Joris Vercammen covered the best practices for Search API configuration, demonstrating in the meantime that most common use cases can be covered by a plain database server.

For a live demo, head to http://drupalsear.ch, that exposes most Search API features with the new Drupal Umami profile.

Advanced topics like machine learning and AI were illustrated by the maintainer of the Search API Solr Search module and the Solarium library, Markus Kalkbrenner with streaming expressions, graph queries and the inner workings of the Solr, sweet!

DevOps

Serverless is a buzzword that can lead to confusion. Slootjes explained it with Functions as a Service (FaaS) and the action of removing the hassle of server provisioning and scaling.

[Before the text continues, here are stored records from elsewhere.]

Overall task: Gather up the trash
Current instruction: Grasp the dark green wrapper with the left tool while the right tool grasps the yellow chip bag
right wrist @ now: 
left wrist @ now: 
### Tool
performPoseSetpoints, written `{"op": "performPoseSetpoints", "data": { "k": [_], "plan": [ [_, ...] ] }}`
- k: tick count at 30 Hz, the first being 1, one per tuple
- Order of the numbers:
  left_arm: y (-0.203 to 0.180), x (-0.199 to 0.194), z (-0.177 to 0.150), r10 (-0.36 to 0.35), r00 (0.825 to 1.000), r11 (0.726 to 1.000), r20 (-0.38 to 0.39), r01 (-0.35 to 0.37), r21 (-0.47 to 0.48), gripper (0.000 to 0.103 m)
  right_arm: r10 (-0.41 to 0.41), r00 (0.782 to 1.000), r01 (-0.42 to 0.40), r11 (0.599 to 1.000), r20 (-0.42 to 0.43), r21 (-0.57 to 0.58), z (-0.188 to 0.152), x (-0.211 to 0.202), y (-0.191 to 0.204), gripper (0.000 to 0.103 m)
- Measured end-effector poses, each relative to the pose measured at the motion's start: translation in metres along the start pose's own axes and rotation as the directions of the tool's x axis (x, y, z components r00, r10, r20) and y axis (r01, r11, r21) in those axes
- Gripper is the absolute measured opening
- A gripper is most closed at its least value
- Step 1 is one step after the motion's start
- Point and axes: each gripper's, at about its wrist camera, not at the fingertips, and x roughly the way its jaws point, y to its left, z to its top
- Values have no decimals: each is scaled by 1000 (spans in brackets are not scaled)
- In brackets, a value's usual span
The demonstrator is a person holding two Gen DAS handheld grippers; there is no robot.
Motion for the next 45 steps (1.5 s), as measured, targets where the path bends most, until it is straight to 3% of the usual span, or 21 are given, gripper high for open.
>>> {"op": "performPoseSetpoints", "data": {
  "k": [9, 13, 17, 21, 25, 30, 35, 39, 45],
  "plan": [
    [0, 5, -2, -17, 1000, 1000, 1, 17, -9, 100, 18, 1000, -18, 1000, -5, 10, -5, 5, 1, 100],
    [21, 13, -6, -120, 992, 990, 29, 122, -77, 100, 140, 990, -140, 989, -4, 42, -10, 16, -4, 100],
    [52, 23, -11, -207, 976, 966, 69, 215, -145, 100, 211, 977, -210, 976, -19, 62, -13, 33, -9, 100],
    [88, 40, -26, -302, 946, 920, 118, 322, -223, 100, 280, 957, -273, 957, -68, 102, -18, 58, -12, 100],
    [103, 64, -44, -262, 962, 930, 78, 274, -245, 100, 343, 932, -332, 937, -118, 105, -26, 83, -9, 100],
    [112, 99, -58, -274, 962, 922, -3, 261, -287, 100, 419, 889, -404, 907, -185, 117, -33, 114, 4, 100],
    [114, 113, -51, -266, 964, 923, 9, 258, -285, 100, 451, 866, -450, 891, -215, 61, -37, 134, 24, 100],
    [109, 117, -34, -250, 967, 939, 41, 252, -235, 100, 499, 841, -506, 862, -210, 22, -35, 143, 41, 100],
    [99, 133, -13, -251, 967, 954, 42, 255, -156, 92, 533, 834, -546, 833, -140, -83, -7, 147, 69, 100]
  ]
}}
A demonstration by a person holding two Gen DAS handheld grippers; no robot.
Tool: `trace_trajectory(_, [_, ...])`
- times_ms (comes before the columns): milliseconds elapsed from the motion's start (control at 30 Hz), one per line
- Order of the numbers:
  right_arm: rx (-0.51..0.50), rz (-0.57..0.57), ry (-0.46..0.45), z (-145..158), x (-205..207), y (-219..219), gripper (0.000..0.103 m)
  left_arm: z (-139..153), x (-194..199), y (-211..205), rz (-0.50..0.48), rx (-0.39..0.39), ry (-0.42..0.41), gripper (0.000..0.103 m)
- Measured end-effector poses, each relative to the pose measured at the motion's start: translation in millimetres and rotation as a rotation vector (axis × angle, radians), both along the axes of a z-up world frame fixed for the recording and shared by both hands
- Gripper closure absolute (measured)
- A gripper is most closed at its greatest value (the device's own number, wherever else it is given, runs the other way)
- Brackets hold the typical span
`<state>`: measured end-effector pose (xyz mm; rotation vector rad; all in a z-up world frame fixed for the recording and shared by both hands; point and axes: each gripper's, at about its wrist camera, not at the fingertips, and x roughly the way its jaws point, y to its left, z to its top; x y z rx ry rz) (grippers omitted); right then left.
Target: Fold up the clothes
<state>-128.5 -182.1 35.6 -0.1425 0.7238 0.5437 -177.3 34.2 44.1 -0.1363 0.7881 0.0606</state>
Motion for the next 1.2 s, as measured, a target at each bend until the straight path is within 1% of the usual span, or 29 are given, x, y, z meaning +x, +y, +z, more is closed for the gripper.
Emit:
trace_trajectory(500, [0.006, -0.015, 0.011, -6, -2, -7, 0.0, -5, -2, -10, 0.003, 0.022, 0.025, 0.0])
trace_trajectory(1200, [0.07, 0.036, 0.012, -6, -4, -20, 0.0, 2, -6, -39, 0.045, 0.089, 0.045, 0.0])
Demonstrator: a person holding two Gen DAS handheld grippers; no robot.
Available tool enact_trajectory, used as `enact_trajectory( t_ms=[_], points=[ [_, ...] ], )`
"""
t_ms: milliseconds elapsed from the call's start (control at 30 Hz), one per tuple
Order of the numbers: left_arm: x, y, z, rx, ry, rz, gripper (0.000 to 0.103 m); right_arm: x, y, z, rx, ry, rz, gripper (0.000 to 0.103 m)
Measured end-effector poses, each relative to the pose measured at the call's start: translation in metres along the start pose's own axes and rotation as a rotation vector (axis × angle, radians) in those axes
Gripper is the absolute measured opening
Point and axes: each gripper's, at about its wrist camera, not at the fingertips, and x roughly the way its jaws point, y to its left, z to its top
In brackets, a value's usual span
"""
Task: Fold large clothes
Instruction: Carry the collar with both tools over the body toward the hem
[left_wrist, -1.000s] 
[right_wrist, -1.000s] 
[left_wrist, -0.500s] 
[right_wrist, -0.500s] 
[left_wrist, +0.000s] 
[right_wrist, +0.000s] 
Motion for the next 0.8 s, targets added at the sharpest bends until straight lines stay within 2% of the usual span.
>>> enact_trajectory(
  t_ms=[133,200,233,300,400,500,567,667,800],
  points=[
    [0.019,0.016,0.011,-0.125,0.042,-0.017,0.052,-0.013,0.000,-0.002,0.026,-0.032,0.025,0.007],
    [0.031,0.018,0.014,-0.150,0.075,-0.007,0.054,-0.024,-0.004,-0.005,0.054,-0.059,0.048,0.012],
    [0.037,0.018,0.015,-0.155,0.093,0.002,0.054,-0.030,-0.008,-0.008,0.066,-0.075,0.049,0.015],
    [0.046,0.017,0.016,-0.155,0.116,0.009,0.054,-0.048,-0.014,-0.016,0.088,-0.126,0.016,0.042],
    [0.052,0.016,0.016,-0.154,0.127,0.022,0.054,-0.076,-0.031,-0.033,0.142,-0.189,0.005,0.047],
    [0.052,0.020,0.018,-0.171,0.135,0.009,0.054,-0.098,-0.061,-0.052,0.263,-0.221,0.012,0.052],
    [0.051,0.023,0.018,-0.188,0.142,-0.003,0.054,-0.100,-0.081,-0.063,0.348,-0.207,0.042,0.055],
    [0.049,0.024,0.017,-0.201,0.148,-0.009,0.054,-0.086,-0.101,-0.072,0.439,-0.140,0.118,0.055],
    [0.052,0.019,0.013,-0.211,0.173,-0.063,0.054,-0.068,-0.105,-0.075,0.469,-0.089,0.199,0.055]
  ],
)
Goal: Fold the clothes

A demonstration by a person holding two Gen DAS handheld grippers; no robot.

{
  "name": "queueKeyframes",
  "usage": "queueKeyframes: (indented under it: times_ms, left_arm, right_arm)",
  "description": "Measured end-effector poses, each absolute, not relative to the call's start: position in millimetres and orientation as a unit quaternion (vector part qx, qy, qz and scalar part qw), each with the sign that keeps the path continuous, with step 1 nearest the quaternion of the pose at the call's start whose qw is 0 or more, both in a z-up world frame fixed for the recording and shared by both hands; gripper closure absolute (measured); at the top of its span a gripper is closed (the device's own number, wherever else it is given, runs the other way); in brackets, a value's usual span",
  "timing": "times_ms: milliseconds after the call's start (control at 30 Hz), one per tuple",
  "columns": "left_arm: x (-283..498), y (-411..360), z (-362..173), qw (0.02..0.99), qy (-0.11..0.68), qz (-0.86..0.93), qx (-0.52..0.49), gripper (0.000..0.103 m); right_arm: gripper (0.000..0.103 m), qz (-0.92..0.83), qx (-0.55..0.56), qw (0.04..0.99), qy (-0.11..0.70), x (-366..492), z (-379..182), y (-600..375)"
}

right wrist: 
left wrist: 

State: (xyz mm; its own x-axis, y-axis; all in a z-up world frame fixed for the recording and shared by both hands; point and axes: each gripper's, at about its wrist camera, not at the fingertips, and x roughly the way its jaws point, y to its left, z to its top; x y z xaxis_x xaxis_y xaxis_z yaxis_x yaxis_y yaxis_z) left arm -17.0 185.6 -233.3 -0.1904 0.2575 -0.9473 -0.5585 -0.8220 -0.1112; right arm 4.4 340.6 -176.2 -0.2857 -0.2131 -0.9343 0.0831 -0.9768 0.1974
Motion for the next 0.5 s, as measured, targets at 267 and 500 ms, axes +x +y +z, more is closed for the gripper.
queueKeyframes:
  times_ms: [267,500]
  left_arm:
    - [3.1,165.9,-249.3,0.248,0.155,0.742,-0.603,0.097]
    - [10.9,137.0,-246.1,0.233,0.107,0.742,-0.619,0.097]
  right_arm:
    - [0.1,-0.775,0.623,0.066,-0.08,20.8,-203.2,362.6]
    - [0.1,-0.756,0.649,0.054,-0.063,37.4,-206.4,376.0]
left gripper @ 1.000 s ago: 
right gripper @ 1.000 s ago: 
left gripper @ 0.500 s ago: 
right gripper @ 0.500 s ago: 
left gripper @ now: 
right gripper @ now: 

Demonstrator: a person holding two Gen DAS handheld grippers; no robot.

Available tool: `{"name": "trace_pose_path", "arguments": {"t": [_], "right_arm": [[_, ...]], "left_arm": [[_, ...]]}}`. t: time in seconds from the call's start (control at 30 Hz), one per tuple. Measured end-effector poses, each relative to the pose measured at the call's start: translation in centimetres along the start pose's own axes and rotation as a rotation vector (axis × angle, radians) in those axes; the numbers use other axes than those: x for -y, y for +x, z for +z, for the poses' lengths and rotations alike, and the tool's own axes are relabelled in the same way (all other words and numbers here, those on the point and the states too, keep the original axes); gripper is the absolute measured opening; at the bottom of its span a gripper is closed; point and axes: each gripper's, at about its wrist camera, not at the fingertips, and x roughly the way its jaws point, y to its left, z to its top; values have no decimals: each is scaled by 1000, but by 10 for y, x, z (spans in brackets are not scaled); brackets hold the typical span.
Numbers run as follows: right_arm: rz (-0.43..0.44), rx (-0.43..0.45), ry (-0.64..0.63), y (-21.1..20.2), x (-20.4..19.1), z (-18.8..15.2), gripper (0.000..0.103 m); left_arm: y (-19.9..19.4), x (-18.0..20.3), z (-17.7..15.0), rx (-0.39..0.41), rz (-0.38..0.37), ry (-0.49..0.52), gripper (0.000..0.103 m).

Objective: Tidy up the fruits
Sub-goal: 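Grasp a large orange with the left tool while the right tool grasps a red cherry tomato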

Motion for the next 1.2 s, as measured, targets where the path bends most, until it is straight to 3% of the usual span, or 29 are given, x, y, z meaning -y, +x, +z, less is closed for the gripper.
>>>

Thijs Feryn, the author of a Varnish book, adopted the perspective of caching by diving deep into the http protocol. It was nice to get detailed explanations about the foundations of the web and the Symfony framework. The session was also demonstrating that Drupal already implements most of the best practices regarding caching.

It was awesome to see how many things can be learned in such a small amount of time, and we are already looking forward to the next edition!